Employers: Remember your super guarantee obligations

 5 June 2024

The ATO is reminding employers in the construction industry about the importance of meeting their super guarantee (SG) obligations to avoid penalties.

Thinking about putting more workers on the tools?
Don’t forget about your super obligations

It's important for employers in the construction industry to check you’re up to date with your SG obligations. Employers who don’t pay their employees’ super in full, on time, and to the right fund will be liable for the super guarantee (SG) charge. 

Super is not optional, and most employers pay their employees’ super on time, in full and to the right fund. However, employers who don’t meet their SG obligations will need to pay the super guarantee charge (SGC). This is more than the SG they would have paid originally and isn’t tax deductible.

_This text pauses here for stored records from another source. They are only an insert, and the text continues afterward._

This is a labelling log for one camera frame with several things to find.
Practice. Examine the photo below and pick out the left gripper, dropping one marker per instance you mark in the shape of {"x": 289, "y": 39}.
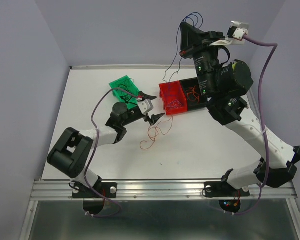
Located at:
{"x": 154, "y": 117}

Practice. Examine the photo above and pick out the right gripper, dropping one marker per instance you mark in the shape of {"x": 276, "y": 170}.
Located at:
{"x": 191, "y": 36}

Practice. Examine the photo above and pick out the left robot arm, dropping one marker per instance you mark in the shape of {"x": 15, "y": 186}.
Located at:
{"x": 74, "y": 151}

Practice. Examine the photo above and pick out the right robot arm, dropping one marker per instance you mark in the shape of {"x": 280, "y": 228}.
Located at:
{"x": 224, "y": 85}

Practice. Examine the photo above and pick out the red plastic bin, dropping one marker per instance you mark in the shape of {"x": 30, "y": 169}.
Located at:
{"x": 173, "y": 98}

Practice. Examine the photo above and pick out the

To meet your SG obligations and avoid additional costs in penalties and interest:

  • pay your employees’ SG in full
  • calculate SG contributions at 11% of your eligible workers’ ordinary time earnings
  • make sure the SG reaches their nominated super fund by the quarterly due date

The ATO receives single touch payroll and fund reporting data which allows the ATO to determine if an employer has met their SG obligations. Additionally, employees can notify the ATO if they believe their employer has not met their SG obligations. When the ATO receives and reviews an employee notification, they may alert other employees.

For more information about missed or late SG payments, you can visit the ATO’s website. They have resources that can assist in getting on top of your obligations, including a Super obligations for employers checklist and SG employer obligations course.

Tax time essentials for small businesses

The ATO has learning resources, tools and services to support your small business at tax time.

It’s important to remember you are responsible for what you report and claim in your income tax return, even if you use an agent. The ATO has tools and services to help get your tax obligations right.

A new fringe benefits tax year started on April 1. If you’re an employer and have provided certain benefits to your staff in addition to their salary and wages, get ready to lodge your 2023–24 FBT return.

If you’re paying for your employees’ external training, you may be eligible to claim the small business skills and training boost. Businesses with an aggregated annual turnover of less than $50 million can claim eligible spending for external training courses delivered to employees by registered training providers.

If your business has received government support payments due to being affected by a natural disaster, check if you need to include them as assessable income in your tax return before you lodge. Some support payments are non-assessable, non-exempt income and don’t need to be included in your tax return.